Monday, Dec. 19, 1949

Singing Soldier

Buenos Aires matrons sighed with nostalgic rapture. Not in eight years had their radios brought them the rich, persuasive tenor of Jose Mojica, onetime idol of Latin women up & down the hemisphere. But last week he was back once again, on a program sponsored by a B.A. department store. Jose's programs were no longer filled with rollicking Mexican airs and passionate love songs. Handsome Jose, now a greying 54, had long since given up the luxury and adulation of a movie star's life and become a Franciscan monk.

Out of This World. For his half-hour programs of folk song and plain song, interspersed with religious talks, Argentina's Radio Belgrano paid Fray Jose a record 60,000 pesos ($6,750) for eight broadcasts. But the money no longer went for the upkeep of lavish homes in California and Mexico.
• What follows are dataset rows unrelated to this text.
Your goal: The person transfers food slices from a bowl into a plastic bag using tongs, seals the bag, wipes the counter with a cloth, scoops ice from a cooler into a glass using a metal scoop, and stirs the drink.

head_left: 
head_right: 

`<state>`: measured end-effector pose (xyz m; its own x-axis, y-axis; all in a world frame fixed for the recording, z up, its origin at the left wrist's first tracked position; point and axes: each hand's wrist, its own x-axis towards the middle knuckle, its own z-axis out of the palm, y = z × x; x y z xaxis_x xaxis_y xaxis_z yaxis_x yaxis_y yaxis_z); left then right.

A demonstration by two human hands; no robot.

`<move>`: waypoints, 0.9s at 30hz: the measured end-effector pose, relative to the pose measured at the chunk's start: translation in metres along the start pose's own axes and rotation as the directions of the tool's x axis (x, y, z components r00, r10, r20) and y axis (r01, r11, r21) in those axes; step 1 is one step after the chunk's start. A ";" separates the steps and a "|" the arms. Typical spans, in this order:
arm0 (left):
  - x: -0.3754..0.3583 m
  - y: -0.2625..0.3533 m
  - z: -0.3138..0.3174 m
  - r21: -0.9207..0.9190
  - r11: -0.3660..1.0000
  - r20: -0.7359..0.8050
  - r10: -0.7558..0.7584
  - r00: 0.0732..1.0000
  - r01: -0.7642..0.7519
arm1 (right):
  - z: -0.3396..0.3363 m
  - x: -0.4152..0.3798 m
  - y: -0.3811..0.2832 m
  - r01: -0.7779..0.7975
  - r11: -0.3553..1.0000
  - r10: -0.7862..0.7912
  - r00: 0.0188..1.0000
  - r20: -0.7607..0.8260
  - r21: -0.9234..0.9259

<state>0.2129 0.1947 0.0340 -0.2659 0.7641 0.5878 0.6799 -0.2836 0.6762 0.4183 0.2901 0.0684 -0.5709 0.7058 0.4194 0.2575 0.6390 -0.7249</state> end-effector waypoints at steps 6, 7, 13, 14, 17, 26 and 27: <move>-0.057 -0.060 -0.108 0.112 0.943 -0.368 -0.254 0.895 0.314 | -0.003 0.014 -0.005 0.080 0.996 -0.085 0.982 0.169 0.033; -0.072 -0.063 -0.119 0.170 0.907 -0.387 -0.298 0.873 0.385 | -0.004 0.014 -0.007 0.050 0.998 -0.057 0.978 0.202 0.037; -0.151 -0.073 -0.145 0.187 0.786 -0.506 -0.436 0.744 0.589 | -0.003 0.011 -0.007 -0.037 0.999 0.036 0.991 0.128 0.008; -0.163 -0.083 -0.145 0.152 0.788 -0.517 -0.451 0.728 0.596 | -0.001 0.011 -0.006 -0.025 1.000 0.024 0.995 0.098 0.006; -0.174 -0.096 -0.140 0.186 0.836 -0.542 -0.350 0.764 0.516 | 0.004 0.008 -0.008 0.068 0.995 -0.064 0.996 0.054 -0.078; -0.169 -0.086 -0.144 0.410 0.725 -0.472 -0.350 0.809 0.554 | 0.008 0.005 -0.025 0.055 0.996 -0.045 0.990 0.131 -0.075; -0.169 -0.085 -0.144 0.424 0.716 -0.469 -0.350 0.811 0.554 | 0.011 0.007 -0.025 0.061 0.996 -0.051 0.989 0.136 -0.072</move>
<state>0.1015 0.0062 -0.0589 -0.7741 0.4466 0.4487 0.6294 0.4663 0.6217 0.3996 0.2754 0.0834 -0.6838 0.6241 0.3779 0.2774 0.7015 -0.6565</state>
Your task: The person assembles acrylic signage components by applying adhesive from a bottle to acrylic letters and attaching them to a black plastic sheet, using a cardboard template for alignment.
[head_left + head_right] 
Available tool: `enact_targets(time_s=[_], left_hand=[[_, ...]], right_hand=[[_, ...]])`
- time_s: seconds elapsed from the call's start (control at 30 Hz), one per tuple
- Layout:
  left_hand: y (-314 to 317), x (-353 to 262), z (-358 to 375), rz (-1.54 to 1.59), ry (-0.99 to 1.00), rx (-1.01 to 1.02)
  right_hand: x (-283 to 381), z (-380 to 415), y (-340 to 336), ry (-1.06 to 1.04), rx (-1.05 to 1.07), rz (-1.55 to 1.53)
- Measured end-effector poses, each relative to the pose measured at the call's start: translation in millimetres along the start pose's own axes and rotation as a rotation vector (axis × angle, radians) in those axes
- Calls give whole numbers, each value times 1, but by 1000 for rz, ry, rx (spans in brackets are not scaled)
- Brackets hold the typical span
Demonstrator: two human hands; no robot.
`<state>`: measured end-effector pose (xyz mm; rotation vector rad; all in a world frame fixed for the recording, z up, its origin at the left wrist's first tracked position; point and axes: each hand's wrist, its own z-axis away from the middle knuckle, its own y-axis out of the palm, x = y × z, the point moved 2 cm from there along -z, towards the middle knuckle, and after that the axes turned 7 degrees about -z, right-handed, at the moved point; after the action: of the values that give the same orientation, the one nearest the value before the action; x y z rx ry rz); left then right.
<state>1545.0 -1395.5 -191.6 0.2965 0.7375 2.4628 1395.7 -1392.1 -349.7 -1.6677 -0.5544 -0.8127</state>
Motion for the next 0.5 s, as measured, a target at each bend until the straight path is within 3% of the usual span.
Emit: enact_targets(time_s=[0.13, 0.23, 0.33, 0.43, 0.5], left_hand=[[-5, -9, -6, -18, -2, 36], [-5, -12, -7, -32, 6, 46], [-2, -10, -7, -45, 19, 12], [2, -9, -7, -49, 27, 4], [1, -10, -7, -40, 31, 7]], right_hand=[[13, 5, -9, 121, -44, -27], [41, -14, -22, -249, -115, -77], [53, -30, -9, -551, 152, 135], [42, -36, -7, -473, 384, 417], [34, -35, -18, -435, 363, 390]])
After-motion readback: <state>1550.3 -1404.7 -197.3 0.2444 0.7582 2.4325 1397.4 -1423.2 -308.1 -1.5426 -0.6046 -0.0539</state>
Fray Jose, bound by a vow of poverty, had turned it over to a Franciscan seminary now abuilding in Arequipa, Peru.

Even as a boy in Mexico, Jose had been an unworldly sort. But his golden voice and romantic profile soon had him performing at the Chicago Civic Opera, most notably as Nicias in Thais. He went into the movies, made a succession of highly successful musical films in Hollywood, Mexico City and Buenos Aires.

In 1941, shortly after his mother's death, Jose gave his fortune to charity and went off to Peru to enter the Franciscan order. Six years later, after he was ordained a priest in Lima's San Francisco Monastery, police were called out to control the admirers surging into the church to hear him sing his first Mass.

Back to the Old Trade. As a novice in his order, Fray Jose Francisco de Guadalupe had been startled to learn the extent of the chronic shortage of clergy in Roman Catholic South America; he found that on the continent there were areas half as large as Spain without a priest, some 40,000 parishes without pastors. His decision was to go back as a priest to the crowds and microphones he had given up. Since then he has carried his recruiting and fund-raising campaign into Venezuela, Chile, Colombia and Argentina.

"Never did I think when I began my religious life," he told his Argentina listeners, "that I would some day return to these microphones. But the life of the true soldier of Christ is based on obedience and discipline . . . Our youths, with their eyes on material things, disdain the priesthood. But I, who have had in abundance all that our youths dream of possessing, have come to say to you that all the world's gold, fame, power, applause and pleasure is not equivalent to one hour in the service of Christ."